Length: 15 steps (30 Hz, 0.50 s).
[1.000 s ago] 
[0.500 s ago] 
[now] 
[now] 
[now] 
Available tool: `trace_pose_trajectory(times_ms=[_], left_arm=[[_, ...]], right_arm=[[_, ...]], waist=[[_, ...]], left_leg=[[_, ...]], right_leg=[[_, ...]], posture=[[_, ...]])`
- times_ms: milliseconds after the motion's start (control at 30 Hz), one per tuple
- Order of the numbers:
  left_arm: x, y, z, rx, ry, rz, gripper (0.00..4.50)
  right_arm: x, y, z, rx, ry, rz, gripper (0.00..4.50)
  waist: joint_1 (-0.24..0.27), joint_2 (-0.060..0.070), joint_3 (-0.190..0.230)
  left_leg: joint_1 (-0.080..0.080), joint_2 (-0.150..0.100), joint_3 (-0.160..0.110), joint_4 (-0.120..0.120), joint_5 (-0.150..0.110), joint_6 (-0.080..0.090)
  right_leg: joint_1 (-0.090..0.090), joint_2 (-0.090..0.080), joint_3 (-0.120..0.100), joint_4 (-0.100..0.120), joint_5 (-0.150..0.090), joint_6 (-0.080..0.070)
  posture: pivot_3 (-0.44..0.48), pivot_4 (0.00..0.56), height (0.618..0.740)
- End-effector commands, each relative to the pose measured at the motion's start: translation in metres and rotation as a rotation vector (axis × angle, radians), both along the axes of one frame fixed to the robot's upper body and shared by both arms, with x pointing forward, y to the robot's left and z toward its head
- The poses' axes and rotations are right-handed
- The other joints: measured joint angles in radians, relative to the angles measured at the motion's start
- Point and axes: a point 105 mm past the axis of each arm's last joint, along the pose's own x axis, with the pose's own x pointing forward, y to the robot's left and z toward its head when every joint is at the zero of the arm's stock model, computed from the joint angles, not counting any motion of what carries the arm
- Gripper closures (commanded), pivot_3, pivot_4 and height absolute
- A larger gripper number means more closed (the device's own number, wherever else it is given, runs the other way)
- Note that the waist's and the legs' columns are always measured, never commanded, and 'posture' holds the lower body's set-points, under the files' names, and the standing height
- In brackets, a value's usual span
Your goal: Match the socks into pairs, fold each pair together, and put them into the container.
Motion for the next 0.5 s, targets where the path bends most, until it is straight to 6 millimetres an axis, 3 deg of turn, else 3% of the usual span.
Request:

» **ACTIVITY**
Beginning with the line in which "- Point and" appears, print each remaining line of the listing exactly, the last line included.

» **ANSWER TO THE EXERCISE**
- Point and axes: a point 105 mm past the axis of each arm's last joint, along the pose's own x axis, with the pose's own x pointing forward, y to the robot's left and z toward its head when every joint is at the zero of the arm's stock model, computed from the joint angles, not counting any motion of what carries the arm
- Gripper closures (commanded), pivot_3, pivot_4 and height absolute
- A larger gripper number means more closed (the device's own number, wherever else it is given, runs the other way)
- Note that the waist's and the legs' columns are always measured, never commanded, and 'posture' holds the lower body's set-points, under the files' names, and the standing height
- In brackets, a value's usual span
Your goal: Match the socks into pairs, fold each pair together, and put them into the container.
Motion for the next 0.5 s, targets where the path bends most, until it is straight to 6 millimetres an axis, 3 deg of turn, else 3% of the usual span.
Request:

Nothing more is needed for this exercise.